▸ Exercise description: Report all lines from the entries below in which "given" appears.

▸ Dataset:
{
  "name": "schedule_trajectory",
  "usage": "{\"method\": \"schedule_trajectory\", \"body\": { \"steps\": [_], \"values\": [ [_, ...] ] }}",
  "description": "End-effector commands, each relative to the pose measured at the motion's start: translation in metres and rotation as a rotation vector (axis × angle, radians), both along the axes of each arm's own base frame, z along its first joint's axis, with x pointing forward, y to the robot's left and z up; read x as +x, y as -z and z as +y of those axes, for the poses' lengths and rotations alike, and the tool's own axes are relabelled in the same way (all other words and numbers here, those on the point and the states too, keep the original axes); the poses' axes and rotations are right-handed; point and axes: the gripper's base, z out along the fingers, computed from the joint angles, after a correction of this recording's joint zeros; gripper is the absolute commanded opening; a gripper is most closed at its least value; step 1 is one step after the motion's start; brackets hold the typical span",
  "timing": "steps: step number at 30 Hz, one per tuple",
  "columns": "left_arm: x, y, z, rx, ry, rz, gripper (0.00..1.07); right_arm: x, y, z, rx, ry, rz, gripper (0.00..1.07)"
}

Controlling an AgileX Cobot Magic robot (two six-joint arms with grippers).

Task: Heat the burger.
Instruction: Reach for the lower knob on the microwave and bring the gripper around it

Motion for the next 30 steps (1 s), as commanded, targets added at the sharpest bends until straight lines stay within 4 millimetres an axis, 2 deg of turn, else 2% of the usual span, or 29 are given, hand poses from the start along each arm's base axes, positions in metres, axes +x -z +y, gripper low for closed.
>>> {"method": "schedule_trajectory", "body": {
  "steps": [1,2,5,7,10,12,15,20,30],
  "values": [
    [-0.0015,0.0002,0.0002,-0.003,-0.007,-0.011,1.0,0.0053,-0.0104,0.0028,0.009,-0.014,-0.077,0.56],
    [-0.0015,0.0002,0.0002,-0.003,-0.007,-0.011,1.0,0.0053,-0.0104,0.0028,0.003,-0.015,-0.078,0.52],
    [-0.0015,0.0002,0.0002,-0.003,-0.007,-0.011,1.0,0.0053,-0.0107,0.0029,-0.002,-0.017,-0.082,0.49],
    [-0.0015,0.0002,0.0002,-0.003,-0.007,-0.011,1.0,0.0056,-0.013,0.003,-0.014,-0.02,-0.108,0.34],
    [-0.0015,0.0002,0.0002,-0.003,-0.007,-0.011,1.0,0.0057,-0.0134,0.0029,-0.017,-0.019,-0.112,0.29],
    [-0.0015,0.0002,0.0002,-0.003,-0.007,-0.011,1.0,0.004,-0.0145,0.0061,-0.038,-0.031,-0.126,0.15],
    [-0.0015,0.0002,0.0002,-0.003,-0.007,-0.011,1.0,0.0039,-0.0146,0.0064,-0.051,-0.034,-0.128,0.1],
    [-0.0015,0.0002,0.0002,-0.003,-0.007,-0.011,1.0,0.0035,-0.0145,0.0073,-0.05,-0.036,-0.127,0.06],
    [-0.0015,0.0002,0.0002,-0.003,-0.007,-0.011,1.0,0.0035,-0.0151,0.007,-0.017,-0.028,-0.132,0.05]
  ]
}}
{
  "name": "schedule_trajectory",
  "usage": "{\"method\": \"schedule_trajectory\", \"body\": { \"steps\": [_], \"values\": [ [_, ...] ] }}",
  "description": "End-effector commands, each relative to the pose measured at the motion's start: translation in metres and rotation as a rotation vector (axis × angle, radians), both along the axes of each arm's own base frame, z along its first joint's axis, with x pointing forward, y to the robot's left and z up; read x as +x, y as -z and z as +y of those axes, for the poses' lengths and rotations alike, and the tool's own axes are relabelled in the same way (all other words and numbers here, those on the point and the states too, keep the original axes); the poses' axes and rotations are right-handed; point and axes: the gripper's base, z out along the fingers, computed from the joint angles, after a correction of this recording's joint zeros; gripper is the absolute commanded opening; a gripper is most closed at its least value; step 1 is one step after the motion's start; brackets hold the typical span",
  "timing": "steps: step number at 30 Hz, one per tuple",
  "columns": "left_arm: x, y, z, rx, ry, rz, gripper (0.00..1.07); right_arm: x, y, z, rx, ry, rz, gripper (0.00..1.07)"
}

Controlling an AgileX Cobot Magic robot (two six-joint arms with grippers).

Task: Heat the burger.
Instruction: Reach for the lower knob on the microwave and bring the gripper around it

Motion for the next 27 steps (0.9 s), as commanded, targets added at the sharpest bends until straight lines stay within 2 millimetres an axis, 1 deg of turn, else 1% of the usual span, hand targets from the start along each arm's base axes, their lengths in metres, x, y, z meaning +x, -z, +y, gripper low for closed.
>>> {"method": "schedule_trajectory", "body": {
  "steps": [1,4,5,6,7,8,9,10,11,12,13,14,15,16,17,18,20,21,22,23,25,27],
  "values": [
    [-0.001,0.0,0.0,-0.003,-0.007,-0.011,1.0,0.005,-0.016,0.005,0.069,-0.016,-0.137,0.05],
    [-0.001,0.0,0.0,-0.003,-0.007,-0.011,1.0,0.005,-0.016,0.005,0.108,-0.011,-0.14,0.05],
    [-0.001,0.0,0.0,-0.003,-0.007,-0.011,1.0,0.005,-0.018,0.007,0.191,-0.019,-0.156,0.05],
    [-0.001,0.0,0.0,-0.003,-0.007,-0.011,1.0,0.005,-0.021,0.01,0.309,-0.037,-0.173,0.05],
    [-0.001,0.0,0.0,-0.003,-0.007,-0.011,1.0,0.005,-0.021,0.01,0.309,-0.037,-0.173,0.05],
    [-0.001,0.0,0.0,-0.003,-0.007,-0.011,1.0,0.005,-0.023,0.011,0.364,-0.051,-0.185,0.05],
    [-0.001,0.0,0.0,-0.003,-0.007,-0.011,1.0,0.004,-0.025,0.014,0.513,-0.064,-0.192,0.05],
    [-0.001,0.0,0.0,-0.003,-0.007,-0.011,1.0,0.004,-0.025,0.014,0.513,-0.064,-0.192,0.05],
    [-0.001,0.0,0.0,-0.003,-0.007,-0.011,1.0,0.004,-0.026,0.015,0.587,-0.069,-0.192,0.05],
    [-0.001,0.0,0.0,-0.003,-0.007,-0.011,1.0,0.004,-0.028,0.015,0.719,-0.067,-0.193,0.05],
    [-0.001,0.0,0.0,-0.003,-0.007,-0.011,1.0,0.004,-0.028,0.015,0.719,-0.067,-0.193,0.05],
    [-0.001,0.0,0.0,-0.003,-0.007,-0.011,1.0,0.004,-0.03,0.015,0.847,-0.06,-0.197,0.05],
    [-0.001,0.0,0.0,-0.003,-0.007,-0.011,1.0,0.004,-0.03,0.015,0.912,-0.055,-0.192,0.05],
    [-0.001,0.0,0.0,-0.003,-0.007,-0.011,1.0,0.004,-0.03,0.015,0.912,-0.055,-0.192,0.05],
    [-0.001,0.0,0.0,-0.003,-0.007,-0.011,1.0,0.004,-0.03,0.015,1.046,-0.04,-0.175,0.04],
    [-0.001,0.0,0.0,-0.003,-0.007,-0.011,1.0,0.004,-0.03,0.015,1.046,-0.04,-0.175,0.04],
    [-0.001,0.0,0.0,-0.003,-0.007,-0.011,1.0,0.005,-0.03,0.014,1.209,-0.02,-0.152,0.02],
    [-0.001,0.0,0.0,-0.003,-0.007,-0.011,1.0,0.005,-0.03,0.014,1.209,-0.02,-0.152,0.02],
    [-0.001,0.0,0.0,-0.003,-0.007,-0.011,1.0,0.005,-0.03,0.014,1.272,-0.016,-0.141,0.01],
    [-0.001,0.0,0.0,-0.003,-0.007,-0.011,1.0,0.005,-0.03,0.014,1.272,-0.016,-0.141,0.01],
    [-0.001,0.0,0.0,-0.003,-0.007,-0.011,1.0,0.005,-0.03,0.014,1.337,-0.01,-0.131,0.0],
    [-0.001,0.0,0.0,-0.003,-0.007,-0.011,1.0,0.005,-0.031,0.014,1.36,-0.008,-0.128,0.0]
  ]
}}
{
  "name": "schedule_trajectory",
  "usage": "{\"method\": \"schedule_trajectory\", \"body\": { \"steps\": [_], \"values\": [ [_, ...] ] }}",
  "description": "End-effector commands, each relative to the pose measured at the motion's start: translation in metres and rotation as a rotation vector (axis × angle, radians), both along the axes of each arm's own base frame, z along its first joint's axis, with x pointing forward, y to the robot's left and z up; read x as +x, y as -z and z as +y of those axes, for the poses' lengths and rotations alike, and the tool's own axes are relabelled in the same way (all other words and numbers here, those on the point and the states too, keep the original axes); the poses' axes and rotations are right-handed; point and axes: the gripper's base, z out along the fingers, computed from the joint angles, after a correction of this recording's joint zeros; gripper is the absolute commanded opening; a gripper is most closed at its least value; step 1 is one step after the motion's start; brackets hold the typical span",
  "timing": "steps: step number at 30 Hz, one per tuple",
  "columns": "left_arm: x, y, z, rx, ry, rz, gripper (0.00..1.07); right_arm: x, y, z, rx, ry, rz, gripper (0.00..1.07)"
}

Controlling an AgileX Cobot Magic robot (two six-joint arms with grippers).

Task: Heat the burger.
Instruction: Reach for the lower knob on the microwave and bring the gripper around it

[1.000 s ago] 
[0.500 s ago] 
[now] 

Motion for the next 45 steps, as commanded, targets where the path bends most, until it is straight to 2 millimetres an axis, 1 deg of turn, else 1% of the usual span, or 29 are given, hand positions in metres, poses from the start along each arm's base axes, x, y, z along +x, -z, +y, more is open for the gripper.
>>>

▸ Answer space:
Motion for the next 30 steps (1 s), as commanded, targets added at the sharpest bends until straight lines stay within 4 millimetres an axis, 2 deg of turn, else 2% of the usual span, or 29 are given, hand poses from the start along each arm's base axes, positions in metres, axes +x -z +y, gripper low for closed.
Motion for the next 45 steps, as commanded, targets where the path bends most, until it is straight to 2 millimetres an axis, 1 deg of turn, else 1% of the usual span, or 29 are given, hand positions in metres, poses from the start along each arm's base axes, x, y, z along +x, -z, +y, more is open for the gripper.

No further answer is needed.